Groups and Fields: Groups represent structured objects (similar to JSON objects or XML elements), and fields define individual data points within a group (equivalent to JSON fields or XML nodes).
Repetition Level and Definition Levels: Repition level tracks the repeated (LIST) elements inside a nested structure, identifying whether a value starts a new list or continues an existing one. The definition level tracks nullability in a nested or optional column, i.e., it represents how many levels of nesting exist before a value is defined (non-null).
Hierarchical structure
On a higher level, the Parquet hierarchical structure consists of three primary components:
Row Groups: Rows group is a horizontal partition of data (collection of rows), containing column data for a subset of rows. Each row group can be processed independently, allowing parallel processing and reading parts of data without loading the entire dataset into memory.
Columns: Each row group contains column chunks, which store all values for a single column. Each column is stored separately, allowing column-level compression and encoding. The query engine can selectively query required columns, reducing computational overhead and memory usage.
Pages: Each column chunk is divided into Pages containing encoded and compressed data. There are three types of pages: data pages (actual column values), dictionary pages (dictionaries for repeated values), and index pages (optional, store row indexes for faster lookups).
Parquet example (Tabular format)
Understanding ColumnPath
In Parquet, a ColumnPath is the fully qualified name of a column, representing its location within a hierarchical (nested) schema. It is used to reference specific columns in a structured or nested dataset. In the context of the masking engine (specific to parquet-java libraries):
For flat schemas, column paths are simply the column names (e.g., First_Name)
For nested schemas, column paths represent the full path to a nested field, using a slash (/) separator to indicate hierarchy (e.g., Location/Address)
For list schema elements, column paths end in <path>/list/element (e.g., Emails/list/element)
ColumnPath example
First_Name
Last_Name
DOB
SSN
Emails/list/element
Location/Address
Location/CityLocation/House_Number
Location/Zip_Code
Memory considerations for Parquet data masking job:
A row group is the smallest partition of data loaded into memory when reading a Parquet file. The size of a row group can range from a few megabytes to several gigabytes.

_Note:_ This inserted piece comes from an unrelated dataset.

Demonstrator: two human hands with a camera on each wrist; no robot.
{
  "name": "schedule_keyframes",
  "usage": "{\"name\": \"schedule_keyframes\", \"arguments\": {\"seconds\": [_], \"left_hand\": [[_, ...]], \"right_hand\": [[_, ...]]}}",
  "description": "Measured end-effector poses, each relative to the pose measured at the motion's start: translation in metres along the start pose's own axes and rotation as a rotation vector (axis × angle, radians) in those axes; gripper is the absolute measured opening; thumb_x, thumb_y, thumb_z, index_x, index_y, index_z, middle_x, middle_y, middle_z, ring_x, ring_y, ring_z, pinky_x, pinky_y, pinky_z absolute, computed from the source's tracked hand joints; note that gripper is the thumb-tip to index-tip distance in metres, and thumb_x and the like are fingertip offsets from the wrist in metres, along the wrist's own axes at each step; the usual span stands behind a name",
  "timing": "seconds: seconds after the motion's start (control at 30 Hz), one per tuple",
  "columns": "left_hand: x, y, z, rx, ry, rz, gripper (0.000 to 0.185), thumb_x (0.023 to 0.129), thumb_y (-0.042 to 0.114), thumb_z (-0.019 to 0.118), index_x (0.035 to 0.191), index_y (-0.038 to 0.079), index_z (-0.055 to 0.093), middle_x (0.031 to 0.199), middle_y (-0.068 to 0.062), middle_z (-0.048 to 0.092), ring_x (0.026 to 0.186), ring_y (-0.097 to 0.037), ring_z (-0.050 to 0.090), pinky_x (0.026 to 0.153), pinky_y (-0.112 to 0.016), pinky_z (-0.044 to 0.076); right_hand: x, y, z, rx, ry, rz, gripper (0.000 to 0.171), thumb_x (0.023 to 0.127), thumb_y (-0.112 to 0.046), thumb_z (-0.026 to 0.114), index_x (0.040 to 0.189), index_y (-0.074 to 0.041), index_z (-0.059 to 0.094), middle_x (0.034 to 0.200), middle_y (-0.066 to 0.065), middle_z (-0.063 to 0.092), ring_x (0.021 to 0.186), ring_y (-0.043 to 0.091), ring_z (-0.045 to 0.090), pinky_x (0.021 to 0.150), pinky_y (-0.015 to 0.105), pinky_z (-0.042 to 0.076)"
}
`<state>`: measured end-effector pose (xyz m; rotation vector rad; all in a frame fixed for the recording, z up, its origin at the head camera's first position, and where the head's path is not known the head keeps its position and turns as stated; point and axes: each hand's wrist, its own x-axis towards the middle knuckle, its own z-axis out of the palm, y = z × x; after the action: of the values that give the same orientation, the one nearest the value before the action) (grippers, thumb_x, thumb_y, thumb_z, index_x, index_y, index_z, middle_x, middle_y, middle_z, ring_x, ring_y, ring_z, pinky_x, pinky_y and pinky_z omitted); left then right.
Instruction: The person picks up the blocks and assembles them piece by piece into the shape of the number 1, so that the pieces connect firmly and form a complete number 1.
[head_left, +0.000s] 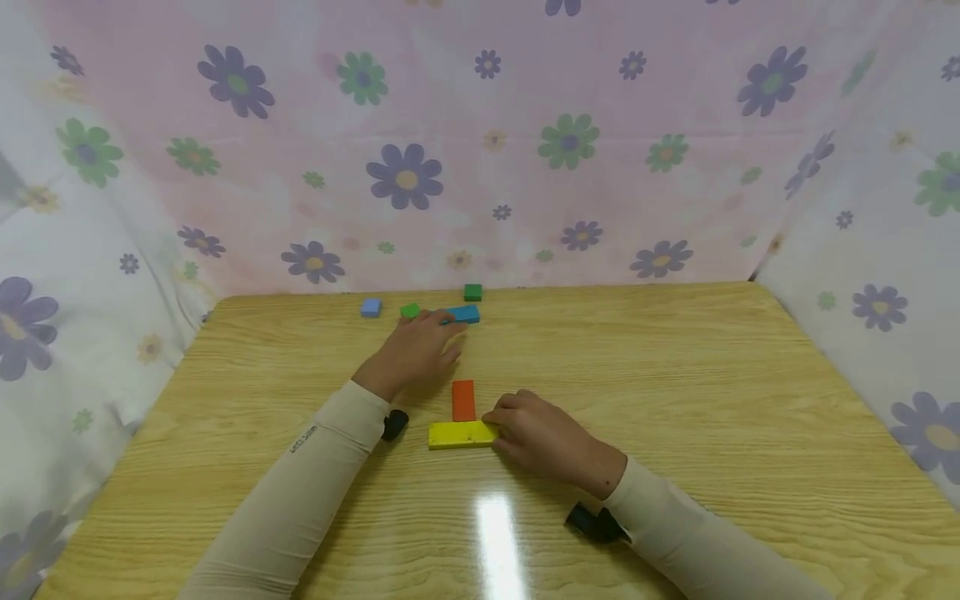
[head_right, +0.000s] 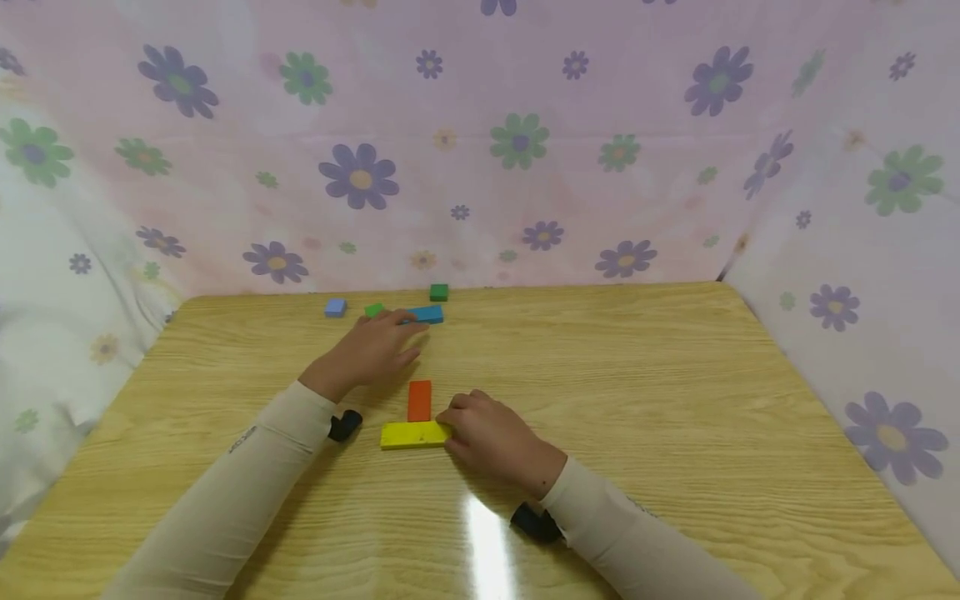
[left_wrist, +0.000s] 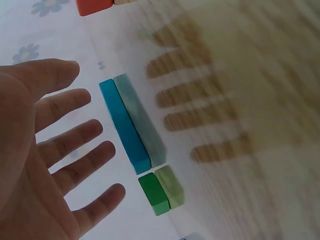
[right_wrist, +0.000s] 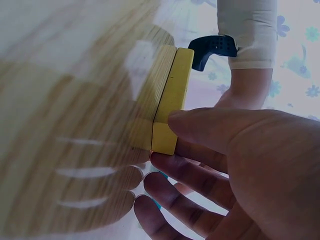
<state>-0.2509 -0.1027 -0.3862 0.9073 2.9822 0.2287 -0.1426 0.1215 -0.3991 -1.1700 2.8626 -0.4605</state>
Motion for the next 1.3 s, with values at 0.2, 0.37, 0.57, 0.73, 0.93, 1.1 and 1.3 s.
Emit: {"name": "schedule_keyframes", "arguments": {"seconds": [0.2,0.37,0.57,0.73,0.93,1.1,1.3], "left_hand": [[-0.0001,0.0011,-0.0028,0.017,-0.008,-0.025,0.047,0.102,0.033,0.057,0.146,0.015,0.054,0.148,-0.012,0.051,0.133,-0.035,0.051,0.106,-0.061,0.044],[0.0014,0.0022,-0.0044,0.038,-0.041,-0.059,0.05,0.103,0.034,0.056,0.147,0.013,0.051,0.152,-0.013,0.046,0.137,-0.037,0.047,0.107,-0.063,0.042],[0.002,0.0031,-0.0067,0.048,-0.082,-0.101,0.058,0.103,0.036,0.055,0.153,0.011,0.041,0.153,-0.016,0.045,0.14,-0.037,0.045,0.109,-0.061,0.041],[0.0017,0.0019,-0.0066,0.054,-0.085,-0.105,0.062,0.103,0.036,0.056,0.155,0.009,0.037,0.149,-0.017,0.049,0.137,-0.036,0.047,0.108,-0.059,0.043],[0.0008,0.002,-0.0075,0.056,-0.091,-0.113,0.064,0.103,0.036,0.054,0.158,0.011,0.032,0.148,-0.016,0.05,0.135,-0.035,0.049,0.106,-0.057,0.045],[-0.0013,0.0023,-0.0085,0.052,-0.095,-0.116,0.059,0.104,0.035,0.051,0.157,0.015,0.035,0.143,-0.016,0.052,0.128,-0.035,0.052,0.103,-0.057,0.046],[-0.0025,0.002,-0.006,0.081,-0.099,-0.11,0.055,0.104,0.036,0.051,0.155,0.02,0.039,0.138,-0.016,0.052,0.123,-0.035,0.053,0.099,-0.057,0.047]], "right_hand": [[0.0006,-0.0006,0.0007,-0.008,-0.001,-0.003,0.028,0.091,-0.015,0.072,0.118,-0.007,0.073,0.109,0.003,0.07,0.098,0.019,0.062,0.083,0.03,0.056],[0.0008,-0.001,0.0002,-0.009,-0.005,-0.004,0.027,0.092,-0.015,0.072,0.118,-0.007,0.073,0.109,0.003,0.07,0.099,0.019,0.063,0.084,0.031,0.056],[0.0011,-0.0009,-0.0001,-0.015,-0.005,0.003,0.028,0.092,-0.015,0.072,0.118,-0.007,0.073,0.11,0.004,0.07,0.101,0.02,0.063,0.085,0.032,0.057],[0.0008,-0.0007,0.0002,-0.01,-0.005,0.003,0.028,0.092,-0.016,0.072,0.119,-0.007,0.073,0.111,0.004,0.07,0.102,0.021,0.063,0.086,0.032,0.057],[0.0005,-0.0006,0.0003,-0.008,-0.004,0.006,0.029,0.092,-0.016,0.073,0.119,-0.007,0.073,0.11,0.004,0.07,0.102,0.02,0.063,0.085,0.032,0.057],[0.0003,-0.0007,0.0005,-0.009,-0.004,0.012,0.029,0.092,-0.016,0.072,0.119,-0.007,0.073,0.11,0.004,0.07,0.101,0.02,0.063,0.086,0.032,0.057],[-0.0002,-0.0007,0.0007,-0.01,-0.007,0.017,0.029,0.092,-0.017,0.073,0.119,-0.008,0.073,0.11,0.003,0.07,0.101,0.019,0.063,0.086,0.032,0.056]]}}
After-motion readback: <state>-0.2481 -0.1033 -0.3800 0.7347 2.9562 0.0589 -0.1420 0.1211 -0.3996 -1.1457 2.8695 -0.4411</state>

Profiling job: The minimum memory allocation must be at least equal to the size of the largest row group in the file.
Masking job: Since masking involves reading and writing simultaneously, the minimum memory allocation must be twice the largest row group size. This ensures that heap memory can accommodate row groups from both the input and output files.
Note that memory estimations based on row groups provide a ballpark range, however, the actual job may require additional memory due to other processing operations.
Parquet masking limitations:
In a parquet file, each column chunk and different row groups of the same column may use different compression codecs. If the masking engine encounters such a file, the masked output file is written without compression, using the UNCOMPRESSED codec.
Writing a new masked parquet file uses the parquet file writer’s default properties. As a result, some properties and statistics from the original file may not be carried over to the new masked file.
For a Parquet file execution-component section, Bytes Processed represents the total data written. However, since the Parquet file metadata size cannot currently be calculated, the Bytes Remaining in the execution-component may show a non-zero value (i.e., metadata size) even after masking is complete.